Darf sich die Öffentlichkeit nun für die Scheidung von Nicolas und Cécilia interessieren oder nicht? Diese Frage beschäftigte die frazösischen Medien – und per Zufall stolperte ich in die Sendung „Le duel“ auf France 3. Schwierig zu beantworten bei einem Präsidenten wie Sarkozy.

Ich persönlich schloss mich dem Chefredakteur von Charlie Hebdo, Philipp Val, an: Wenn es gut geht, instrumentalisiert Sarkozy das Privatleben, wenn nicht, beruft er sich auf den Schutz der Privatsphäre – das passt einfach nicht zusammen.

Grundsätzlich bin ich der Meinung, dass diese Inszenierung des Privatlebens von PolitikerInnen mehr als überflüssig ist. Natürlich gibt es eine gewisse Neugier, natürlich möchte auch ich gerne wissen, wie und mit wem PolitikerInnen leben. Ich behaupte sogar, wer dies leugnet, lügt sich selbst an. Bloß was einem da in den vergangenen Jahren an Homestories um die Ohren geschmissen wird, ist einfach nur überflüssig, seien es die Grassovskys, wie meine tiroler Großtante zu sagen pflegt, in Österreich oder die Sarkozys in allen Lebenslagen in Frankreich. Verantwortlich dafür sind natürlich sowohl Medien als auch PolitikerInnen, aber nicht zuletzt auch die KonsumentInnen. Mein Mitleid für Sarkozy bewegt sich in jedem Fall gegen den Nullpunkt.

Einen spannenden Aspekt brachte Kim Willsher, die Paris-Korrespondentin des Sunday Telegraph, ein, die von den französischen Gästen quasi stellvertretend für die britischen Tabloids an den Pranger gestellt wurde. Denn auf der Insel sind die Gesetze zum Schutz der Privatsphäre von Prominenten sehr locker. Eine Tatsache, die sie keineswegs zu verteidigen dachte. Allerdings merkte sie an, dass sie sich von der französischen Presse etwas mehr Respektlosigkeit wünscht – nicht dem Privatleben gegenüber, sondern der Politik.

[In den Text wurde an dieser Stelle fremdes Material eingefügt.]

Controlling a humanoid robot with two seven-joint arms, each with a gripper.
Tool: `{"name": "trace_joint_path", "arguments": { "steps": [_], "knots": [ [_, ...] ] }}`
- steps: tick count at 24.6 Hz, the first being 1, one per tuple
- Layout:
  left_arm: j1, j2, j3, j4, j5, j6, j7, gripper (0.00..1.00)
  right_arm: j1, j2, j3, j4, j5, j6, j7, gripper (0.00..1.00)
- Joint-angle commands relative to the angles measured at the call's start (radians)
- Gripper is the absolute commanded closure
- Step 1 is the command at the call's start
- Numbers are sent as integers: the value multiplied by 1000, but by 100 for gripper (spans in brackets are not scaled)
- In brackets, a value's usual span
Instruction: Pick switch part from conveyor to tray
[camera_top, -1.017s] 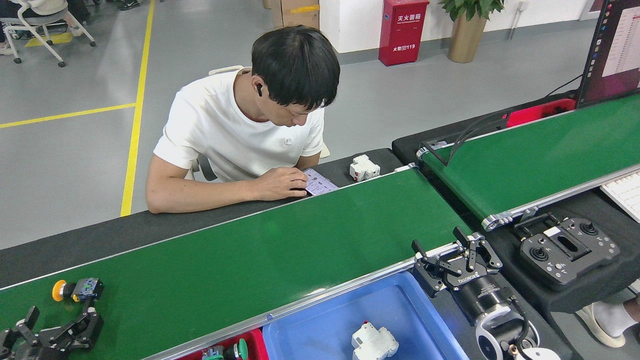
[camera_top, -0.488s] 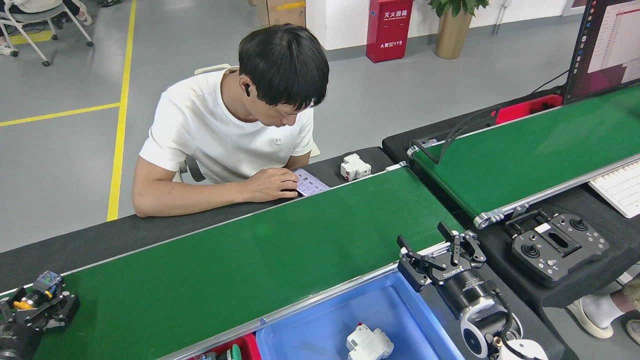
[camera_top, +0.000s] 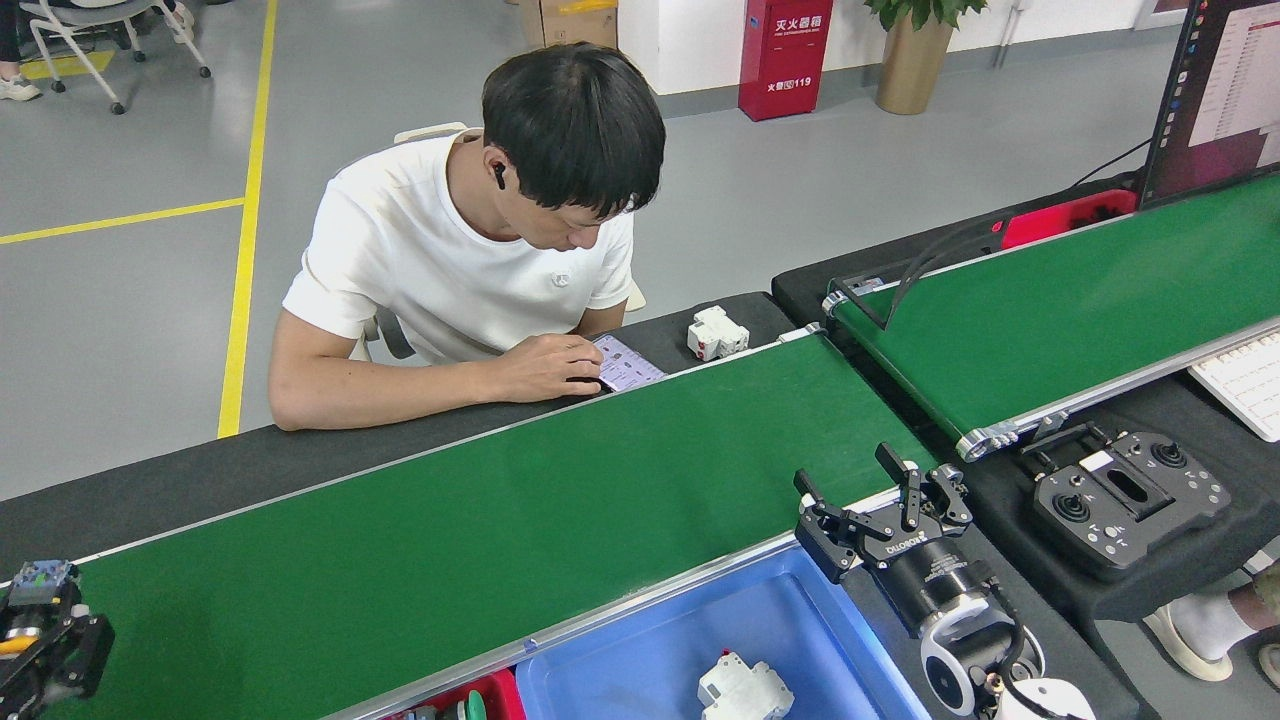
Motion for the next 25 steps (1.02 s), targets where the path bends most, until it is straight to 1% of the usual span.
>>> {"name": "trace_joint_path", "arguments": {
  "steps": [1, 2, 4, 5, 8, 10, 11, 12, 14, 15, 16, 18, 20, 21, 23, 24, 25],
  "knots": [
    [82, -32, -12, -125, 9, -17, 44, 98, -9, 0, -11, -20, -3, 4, 8, 2],
    [110, -53, -30, -137, 7, -44, 57, 98, -4, -2, -20, -23, -4, 6, 21, 2],
    [116, -61, -102, -131, -10, -95, 64, 98, -2, 1, -57, -26, -4, 12, 69, 2],
    [119, -62, -122, -131, -24, -104, 72, 97, -2, 3, -66, -32, -6, 18, 86, 2],
    [136, -56, -241, -131, -131, -107, 161, 97, -4, 4, -71, -64, -6, 40, 104, 2],
    [147, -55, -290, -131, -151, -109, 173, 95, -10, 12, -69, -73, -4, 41, 103, 2],
    [147, -53, -303, -131, -151, -110, 176, 86, -12, 30, -71, -93, -4, 43, 94, 2],
    [145, -55, -305, -131, -151, -112, 176, 67, -10, 52, -71, -119, -4, 43, 84, 2],
    [141, -59, -305, -131, -151, -112, 176, 35, 17, 72, -69, -162, -3, 61, 80, 2],
    [130, -56, -307, -131, -151, -115, 175, 9, 47, 75, -69, -181, -3, 83, 80, 2],
    [124, -59, -307, -131, -151, -130, 173, 0, 68, 78, -69, -188, -1, 112, 80, 1],
    [98, -68, -305, -131, -151, -162, 172, 0, 88, 81, -69, -204, 2, 159, 80, 1],
    [75, -78, -305, -131, -151, -170, 170, 0, 123, 79, -71, -234, 0, 178, 80, 1],
    [67, -96, -293, -131, -151, -168, 170, 0, 137, 76, -76, -244, 0, 179, 80, 1],
    [59, -156, -239, -131, -143, -164, 167, 0, 162, 73, -77, -256, 0, 179, 80, 1],
    [59, -190, -184, -131, -139, -164, 162, 0, 169, 73, -79, -262, 0, 179, 80, 1],
    [62, -239, -107, -131, -136, -164, 141, 0, 177, 73, -85, -279, 0, 179, 80, 1]
  ]
}}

Ja, wie wahr. Viele Dinge werden in Frankreich erstaunlich wenig thematisiert – und die übrigen TeilnehmerInnen pfichteten ihr bei, dass man sich bei der angelsächsischen Presse in Sachen Kritikfähigkeit und Aufdeckerjournalismus einiges abschneiden kann.

Ein Thema erlebte ich dabei mit, nämlich als Ex-Präsident Jacques Chirac im Jahr 2001 erklärte, er sei kein Bürger wie alle anderen, um sich mit diesem Argument einer peinlichen Befragung durch die Justiz in Sachen Korruptionsvorwürfen während seiner Zeit als Bürgermeister von Paris zu entziehen. Ich musste zwei Mal hinhören, um zu kapieren, dass er das wirklich ernst meint… Pas un citoyen comme les autres, und das im Land von liberté, égalité, fraternité, von Montesquieu und der Revolution.

Ich konnte es kaum fassen, bloß blieb der große Aufschrei, den ich erwartet hätte, aus. Ich war fassungslos, denn während meiner sechs Monate, die ich in diesem Jahr in Paris verbracht hatte, verging kaum ein Tag, an dem nicht neue Vorwürfe erhoben, an dem nicht neue peinliche Fotos von Chirac im Bademantel in irgendwelchen Urlaubsparadiesen auftauchten. Die Konsequenz? Nichts… Ja, noch nicht einmal jetzt, wo er wieder Bürger und nicht mehr Sonderbürger ist, scheint sich was zu bewegen. Mich täte das schon interessieren und ich hoffe, dass dies irgendwann aufgeklärt wird.

Was ich hingegen immer wieder aufs Neue großartig an Frankreich finde ist die Leidenschaft für Debatten: Stunde über Stunde können sich verschiedene Menschen in den unterschiedlichen Radio- oder Fernsehprogrammen eins in die Goschn hauen. Vivent les lumières! Es lebe die Aufklärung und die verbale Auseinandersetzung!